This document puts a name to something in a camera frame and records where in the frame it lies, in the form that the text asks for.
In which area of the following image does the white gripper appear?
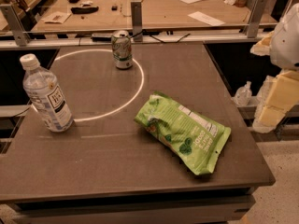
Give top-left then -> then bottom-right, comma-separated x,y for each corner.
250,4 -> 299,133

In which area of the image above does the small clear bottle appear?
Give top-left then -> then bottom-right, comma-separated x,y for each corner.
235,81 -> 252,106

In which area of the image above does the clear plastic water bottle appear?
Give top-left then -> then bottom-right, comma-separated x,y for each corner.
20,53 -> 73,133

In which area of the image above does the white paper slip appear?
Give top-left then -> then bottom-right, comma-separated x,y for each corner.
189,11 -> 224,26

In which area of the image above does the green snack bag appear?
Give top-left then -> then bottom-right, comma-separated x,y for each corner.
135,91 -> 231,175

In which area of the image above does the green white soda can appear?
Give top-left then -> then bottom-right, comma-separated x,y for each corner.
111,30 -> 133,69

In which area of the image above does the small black block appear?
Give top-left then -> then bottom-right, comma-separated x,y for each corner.
111,5 -> 118,10

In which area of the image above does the black tool on table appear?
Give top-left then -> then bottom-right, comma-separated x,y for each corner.
71,7 -> 99,14

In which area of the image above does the wooden back table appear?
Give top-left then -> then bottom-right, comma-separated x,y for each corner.
33,0 -> 250,32

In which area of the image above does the tan card envelope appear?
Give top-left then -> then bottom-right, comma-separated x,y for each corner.
42,11 -> 71,24

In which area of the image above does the right metal bracket post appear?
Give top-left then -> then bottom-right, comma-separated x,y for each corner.
245,0 -> 268,38

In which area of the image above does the metal bracket post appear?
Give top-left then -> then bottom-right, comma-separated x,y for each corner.
131,1 -> 143,42
245,0 -> 268,38
0,4 -> 30,47

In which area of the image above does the middle metal bracket post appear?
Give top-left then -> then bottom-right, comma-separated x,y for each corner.
131,1 -> 143,42

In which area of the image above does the left metal bracket post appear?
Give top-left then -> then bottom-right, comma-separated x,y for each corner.
0,4 -> 30,47

=-=-=

▶ **Directions for this task**: Once the pictures are set aside, output all of the data above verbatim.

▶ **Answer to this task**:
This document puts a name to something in a camera frame and records where in the frame it lies, in the form that the text asks for.
In which area of the following image does the white gripper appear?
Give top-left then -> then bottom-right, comma-separated x,y for each corner.
250,4 -> 299,133

In which area of the image above does the small clear bottle appear?
Give top-left then -> then bottom-right, comma-separated x,y for each corner.
235,81 -> 252,106

In which area of the image above does the clear plastic water bottle appear?
Give top-left then -> then bottom-right, comma-separated x,y for each corner.
20,53 -> 73,133

In which area of the image above does the white paper slip appear?
Give top-left then -> then bottom-right, comma-separated x,y for each corner.
189,11 -> 224,26

In which area of the image above does the green snack bag appear?
Give top-left then -> then bottom-right, comma-separated x,y for each corner.
135,91 -> 231,175

In which area of the image above does the green white soda can appear?
Give top-left then -> then bottom-right, comma-separated x,y for each corner.
111,30 -> 133,69

In which area of the image above does the small black block appear?
Give top-left then -> then bottom-right, comma-separated x,y for each corner.
111,5 -> 118,10

In which area of the image above does the black tool on table appear?
Give top-left then -> then bottom-right, comma-separated x,y for each corner.
71,7 -> 99,14

In which area of the image above does the wooden back table appear?
Give top-left then -> then bottom-right, comma-separated x,y for each corner.
33,0 -> 250,32

In which area of the image above does the tan card envelope appear?
Give top-left then -> then bottom-right, comma-separated x,y for each corner.
42,11 -> 71,24

In which area of the image above does the right metal bracket post appear?
Give top-left then -> then bottom-right, comma-separated x,y for each corner.
245,0 -> 268,38

In which area of the image above does the metal bracket post appear?
Give top-left then -> then bottom-right, comma-separated x,y for each corner.
131,1 -> 143,42
245,0 -> 268,38
0,4 -> 30,47

In which area of the image above does the middle metal bracket post appear?
Give top-left then -> then bottom-right, comma-separated x,y for each corner.
131,1 -> 143,42

In which area of the image above does the left metal bracket post appear?
Give top-left then -> then bottom-right, comma-separated x,y for each corner.
0,4 -> 30,47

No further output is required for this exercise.